Brief - Which lines run from the start of the data below to the line containing "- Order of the"? Set them down exactly, with none added.

Extracted entries -
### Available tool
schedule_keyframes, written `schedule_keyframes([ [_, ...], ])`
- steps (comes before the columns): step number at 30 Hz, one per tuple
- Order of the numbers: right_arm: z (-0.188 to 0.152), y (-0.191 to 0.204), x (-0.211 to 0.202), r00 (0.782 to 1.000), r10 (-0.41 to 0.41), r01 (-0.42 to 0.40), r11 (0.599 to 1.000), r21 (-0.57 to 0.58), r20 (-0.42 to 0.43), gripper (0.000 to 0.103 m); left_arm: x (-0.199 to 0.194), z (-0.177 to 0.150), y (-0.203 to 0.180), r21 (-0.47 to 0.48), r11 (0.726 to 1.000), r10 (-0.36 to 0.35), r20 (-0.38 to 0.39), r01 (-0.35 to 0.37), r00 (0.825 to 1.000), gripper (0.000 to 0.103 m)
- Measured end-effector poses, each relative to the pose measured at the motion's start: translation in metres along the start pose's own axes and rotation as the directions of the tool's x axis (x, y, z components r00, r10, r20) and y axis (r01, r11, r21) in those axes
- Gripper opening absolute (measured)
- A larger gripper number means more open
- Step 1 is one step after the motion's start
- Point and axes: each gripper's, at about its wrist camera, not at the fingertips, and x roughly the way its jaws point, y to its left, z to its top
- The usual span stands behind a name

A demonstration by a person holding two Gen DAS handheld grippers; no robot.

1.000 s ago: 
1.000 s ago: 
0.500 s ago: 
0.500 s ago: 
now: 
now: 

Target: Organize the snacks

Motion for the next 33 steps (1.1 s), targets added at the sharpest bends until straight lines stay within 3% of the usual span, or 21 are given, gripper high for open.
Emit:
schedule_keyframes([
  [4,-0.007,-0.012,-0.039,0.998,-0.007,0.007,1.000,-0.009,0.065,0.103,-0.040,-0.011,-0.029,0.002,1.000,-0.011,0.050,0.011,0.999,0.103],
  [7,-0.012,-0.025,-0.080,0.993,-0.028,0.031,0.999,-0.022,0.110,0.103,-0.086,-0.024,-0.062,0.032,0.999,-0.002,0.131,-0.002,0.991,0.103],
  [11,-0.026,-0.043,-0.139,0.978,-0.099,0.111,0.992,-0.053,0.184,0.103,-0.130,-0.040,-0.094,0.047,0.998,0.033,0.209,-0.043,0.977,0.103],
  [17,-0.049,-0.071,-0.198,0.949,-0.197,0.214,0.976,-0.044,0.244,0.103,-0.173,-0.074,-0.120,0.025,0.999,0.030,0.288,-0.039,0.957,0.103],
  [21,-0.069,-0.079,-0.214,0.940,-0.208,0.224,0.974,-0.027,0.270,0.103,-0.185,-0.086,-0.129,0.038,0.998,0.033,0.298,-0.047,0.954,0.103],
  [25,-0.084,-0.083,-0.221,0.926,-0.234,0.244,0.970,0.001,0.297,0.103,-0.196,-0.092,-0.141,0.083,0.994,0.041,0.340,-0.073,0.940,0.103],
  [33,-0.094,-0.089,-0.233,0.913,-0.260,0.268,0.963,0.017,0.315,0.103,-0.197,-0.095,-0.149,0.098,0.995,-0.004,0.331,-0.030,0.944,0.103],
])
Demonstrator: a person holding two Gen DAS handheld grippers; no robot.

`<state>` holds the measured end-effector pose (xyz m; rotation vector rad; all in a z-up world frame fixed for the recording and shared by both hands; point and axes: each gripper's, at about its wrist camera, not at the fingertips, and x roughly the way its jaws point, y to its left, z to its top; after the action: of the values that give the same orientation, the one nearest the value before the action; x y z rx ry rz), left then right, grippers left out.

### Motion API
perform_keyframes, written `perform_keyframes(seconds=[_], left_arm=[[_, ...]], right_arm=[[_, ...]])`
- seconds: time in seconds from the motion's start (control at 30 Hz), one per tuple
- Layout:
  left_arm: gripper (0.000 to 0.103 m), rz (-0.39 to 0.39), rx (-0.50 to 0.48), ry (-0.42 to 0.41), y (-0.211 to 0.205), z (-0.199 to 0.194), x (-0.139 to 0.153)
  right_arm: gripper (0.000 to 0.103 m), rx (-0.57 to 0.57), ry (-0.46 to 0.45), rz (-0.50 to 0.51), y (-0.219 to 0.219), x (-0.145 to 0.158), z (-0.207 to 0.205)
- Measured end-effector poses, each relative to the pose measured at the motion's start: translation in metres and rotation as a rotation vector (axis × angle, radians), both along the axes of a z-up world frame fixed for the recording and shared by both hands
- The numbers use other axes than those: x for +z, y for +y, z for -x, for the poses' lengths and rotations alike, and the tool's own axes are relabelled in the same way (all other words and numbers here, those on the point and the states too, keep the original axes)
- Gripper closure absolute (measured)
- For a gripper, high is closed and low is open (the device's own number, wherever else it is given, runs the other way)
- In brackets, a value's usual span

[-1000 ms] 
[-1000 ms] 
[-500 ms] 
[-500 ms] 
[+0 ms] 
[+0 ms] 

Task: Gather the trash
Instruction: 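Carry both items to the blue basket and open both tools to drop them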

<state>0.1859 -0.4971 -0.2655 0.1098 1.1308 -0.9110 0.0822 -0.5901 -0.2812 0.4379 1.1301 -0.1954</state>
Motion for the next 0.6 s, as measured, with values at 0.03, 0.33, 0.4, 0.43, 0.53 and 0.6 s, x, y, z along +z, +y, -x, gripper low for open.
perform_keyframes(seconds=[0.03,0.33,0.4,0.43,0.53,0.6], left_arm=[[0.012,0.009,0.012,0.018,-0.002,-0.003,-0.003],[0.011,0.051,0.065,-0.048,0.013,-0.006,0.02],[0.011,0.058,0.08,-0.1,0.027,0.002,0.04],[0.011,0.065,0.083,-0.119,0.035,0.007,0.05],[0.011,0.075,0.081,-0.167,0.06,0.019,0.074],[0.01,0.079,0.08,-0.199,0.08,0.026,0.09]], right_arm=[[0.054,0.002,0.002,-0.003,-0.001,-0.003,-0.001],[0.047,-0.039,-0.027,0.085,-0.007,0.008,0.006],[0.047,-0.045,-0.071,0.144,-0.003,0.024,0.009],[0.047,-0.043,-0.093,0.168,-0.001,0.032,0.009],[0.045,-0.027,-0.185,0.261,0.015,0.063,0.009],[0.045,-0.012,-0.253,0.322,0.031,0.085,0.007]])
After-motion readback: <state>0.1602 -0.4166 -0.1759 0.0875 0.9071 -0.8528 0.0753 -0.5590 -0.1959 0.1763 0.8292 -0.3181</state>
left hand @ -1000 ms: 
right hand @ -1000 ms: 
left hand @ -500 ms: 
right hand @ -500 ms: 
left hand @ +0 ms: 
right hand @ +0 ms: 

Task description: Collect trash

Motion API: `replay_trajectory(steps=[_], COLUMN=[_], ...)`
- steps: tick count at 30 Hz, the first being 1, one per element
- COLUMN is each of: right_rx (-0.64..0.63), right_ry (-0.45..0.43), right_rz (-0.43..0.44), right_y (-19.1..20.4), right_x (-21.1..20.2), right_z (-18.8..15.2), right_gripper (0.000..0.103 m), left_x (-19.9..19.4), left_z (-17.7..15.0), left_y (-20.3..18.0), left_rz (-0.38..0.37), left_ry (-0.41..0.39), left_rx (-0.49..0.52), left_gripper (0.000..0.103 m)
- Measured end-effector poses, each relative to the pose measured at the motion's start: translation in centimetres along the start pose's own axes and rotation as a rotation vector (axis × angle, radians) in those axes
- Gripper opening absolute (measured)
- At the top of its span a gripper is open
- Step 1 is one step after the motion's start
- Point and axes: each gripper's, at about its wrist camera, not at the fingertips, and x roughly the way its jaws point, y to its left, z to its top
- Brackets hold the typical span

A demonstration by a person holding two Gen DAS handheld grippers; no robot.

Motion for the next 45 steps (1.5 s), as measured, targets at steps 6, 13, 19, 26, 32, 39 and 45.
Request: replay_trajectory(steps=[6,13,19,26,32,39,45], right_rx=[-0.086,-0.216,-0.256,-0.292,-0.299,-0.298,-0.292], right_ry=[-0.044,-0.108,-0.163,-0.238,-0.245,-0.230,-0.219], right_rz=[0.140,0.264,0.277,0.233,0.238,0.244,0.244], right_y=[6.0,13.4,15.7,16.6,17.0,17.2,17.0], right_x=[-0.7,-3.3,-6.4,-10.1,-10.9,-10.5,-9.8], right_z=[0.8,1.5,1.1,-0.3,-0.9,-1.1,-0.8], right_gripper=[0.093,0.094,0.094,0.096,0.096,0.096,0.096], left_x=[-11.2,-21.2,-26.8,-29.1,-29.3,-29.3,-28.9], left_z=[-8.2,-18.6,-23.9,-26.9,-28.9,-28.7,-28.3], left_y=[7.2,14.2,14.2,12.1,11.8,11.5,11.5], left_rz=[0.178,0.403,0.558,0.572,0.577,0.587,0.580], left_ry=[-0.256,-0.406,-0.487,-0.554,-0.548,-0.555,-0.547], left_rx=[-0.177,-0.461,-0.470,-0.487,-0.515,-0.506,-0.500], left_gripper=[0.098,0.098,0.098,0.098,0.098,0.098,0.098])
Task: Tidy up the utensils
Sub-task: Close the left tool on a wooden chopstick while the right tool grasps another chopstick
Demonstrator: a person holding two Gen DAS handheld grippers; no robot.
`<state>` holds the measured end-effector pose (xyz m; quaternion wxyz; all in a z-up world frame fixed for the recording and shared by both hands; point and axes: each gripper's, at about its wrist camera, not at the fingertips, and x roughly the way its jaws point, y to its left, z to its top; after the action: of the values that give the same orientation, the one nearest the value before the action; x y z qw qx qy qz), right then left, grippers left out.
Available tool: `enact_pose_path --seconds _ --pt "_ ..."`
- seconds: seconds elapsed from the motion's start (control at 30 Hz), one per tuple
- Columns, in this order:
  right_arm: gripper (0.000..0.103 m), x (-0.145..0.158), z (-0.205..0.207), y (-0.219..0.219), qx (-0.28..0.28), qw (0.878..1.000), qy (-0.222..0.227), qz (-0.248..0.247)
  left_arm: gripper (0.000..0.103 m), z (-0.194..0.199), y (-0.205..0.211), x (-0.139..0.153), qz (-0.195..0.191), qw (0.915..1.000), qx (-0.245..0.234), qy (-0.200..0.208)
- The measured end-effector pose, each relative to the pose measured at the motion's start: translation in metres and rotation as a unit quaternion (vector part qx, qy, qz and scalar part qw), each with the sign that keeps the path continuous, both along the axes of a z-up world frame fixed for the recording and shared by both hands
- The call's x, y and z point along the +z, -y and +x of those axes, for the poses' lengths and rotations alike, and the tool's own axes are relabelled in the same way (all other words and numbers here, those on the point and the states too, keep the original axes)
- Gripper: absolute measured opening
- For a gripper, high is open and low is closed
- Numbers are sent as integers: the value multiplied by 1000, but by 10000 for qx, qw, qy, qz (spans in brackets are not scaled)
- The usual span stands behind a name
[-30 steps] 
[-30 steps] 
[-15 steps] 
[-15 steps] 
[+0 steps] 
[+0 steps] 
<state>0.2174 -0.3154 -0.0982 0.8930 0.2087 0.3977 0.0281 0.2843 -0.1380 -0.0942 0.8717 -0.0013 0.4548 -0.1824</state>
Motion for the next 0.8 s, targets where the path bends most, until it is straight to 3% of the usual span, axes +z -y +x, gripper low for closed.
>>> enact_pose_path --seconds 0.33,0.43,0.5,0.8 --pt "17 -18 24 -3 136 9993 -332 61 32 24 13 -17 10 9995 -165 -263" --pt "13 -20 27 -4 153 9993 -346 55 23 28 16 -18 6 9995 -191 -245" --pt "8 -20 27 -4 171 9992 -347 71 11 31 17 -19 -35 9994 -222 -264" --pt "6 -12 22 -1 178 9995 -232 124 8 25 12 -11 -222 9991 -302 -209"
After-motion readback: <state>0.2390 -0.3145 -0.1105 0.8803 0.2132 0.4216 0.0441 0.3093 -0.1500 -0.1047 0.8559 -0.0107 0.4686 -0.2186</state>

Completed task -
### Available tool
schedule_keyframes, written `schedule_keyframes([ [_, ...], ])`
- steps (comes before the columns): step number at 30 Hz, one per tuple
- Order of the numbers: right_arm: z (-0.188 to 0.152), y (-0.191 to 0.204), x (-0.211 to 0.202), r00 (0.782 to 1.000), r10 (-0.41 to 0.41), r01 (-0.42 to 0.40), r11 (0.599 to 1.000), r21 (-0.57 to 0.58), r20 (-0.42 to 0.43), gripper (0.000 to 0.103 m); left_arm: x (-0.199 to 0.194), z (-0.177 to 0.150), y (-0.203 to 0.180), r21 (-0.47 to 0.48), r11 (0.726 to 1.000), r10 (-0.36 to 0.35), r20 (-0.38 to 0.39), r01 (-0.35 to 0.37), r00 (0.825 to 1.000), gripper (0.000 to 0.103 m)

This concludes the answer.